Il cancello con la scritta «Arbeit macht frei» era stato rubato da cinque polacchi nel dicembre 2009 e ritrovato tre giorni dopo. A organizzare il furto un 34enne leader nazista svedese. Il tribunale di Cracovia lo ha condannato a due anni e otto mesi di carcere

La prossima volta si limiti a rubare qualche biscotto allo zenzero all'Ikea. Costerà cara, infatti, la folle impresa di rubare l'insegna di Auschwitz per l'ex leader neonazista svedese Anders Hoegstroem, condannato a due anni e otto mesi di carcere per «istigazione al furto».

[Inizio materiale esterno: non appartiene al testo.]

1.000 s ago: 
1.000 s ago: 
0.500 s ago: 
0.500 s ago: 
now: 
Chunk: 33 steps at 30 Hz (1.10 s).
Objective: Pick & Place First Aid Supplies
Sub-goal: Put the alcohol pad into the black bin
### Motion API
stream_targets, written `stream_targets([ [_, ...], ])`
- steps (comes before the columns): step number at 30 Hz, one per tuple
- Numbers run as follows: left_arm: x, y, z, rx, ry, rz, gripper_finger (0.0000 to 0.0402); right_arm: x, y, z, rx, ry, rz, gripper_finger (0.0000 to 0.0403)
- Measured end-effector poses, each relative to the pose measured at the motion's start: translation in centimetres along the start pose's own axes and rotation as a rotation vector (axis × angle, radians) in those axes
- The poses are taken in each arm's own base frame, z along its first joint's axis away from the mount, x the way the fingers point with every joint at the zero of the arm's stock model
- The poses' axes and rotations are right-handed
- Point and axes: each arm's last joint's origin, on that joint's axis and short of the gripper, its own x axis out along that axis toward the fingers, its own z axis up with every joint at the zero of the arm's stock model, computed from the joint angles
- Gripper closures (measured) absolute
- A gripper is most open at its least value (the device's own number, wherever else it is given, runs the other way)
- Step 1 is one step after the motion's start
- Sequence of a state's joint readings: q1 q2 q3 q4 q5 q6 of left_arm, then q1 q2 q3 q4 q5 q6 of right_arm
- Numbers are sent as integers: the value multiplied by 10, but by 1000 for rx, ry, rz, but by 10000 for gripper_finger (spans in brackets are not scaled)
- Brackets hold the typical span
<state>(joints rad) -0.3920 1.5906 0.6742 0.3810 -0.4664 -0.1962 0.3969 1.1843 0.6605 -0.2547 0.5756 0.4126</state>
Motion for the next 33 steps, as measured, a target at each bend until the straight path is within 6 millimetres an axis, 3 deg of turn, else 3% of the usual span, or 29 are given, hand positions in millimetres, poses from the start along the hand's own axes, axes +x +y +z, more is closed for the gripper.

Il 34enne appartenente a un'organizzazione di estrema destra era stato accusato il 2 febbraio scorso di aver organizzato il furto dell'insegna «Arbeit macht frei» («Il lavoro rende liberi») dell'ex campo di concentramento nazista di Auschwitz-Birkenau, in Polonia. Lo ha annunciato il portavoce di un tribunale di Cracovia, nel sud del Paese slavo. Anders Hoegstroem si è dichiarato colpevole nel processo e sconterà la sua pena in Svezia, «conformemente a un accordo con la magistratura svedese», ha spiegato il portavoce polacco.
Il celebre portico metallico con la scritta «Arbeit macht frei», che appariva sull'ingresso principale dell'ex campo di concentramento nazista, era stato trafugato nel dicembre 2009 e trovato meno di tre giorni dopo, diviso in tre pezzi. I cinque polacchi che lo avevano rubato erano stati immediatamente arrestati e avevano rivelato come il «mandante» del furto fosse proprio lo svedese.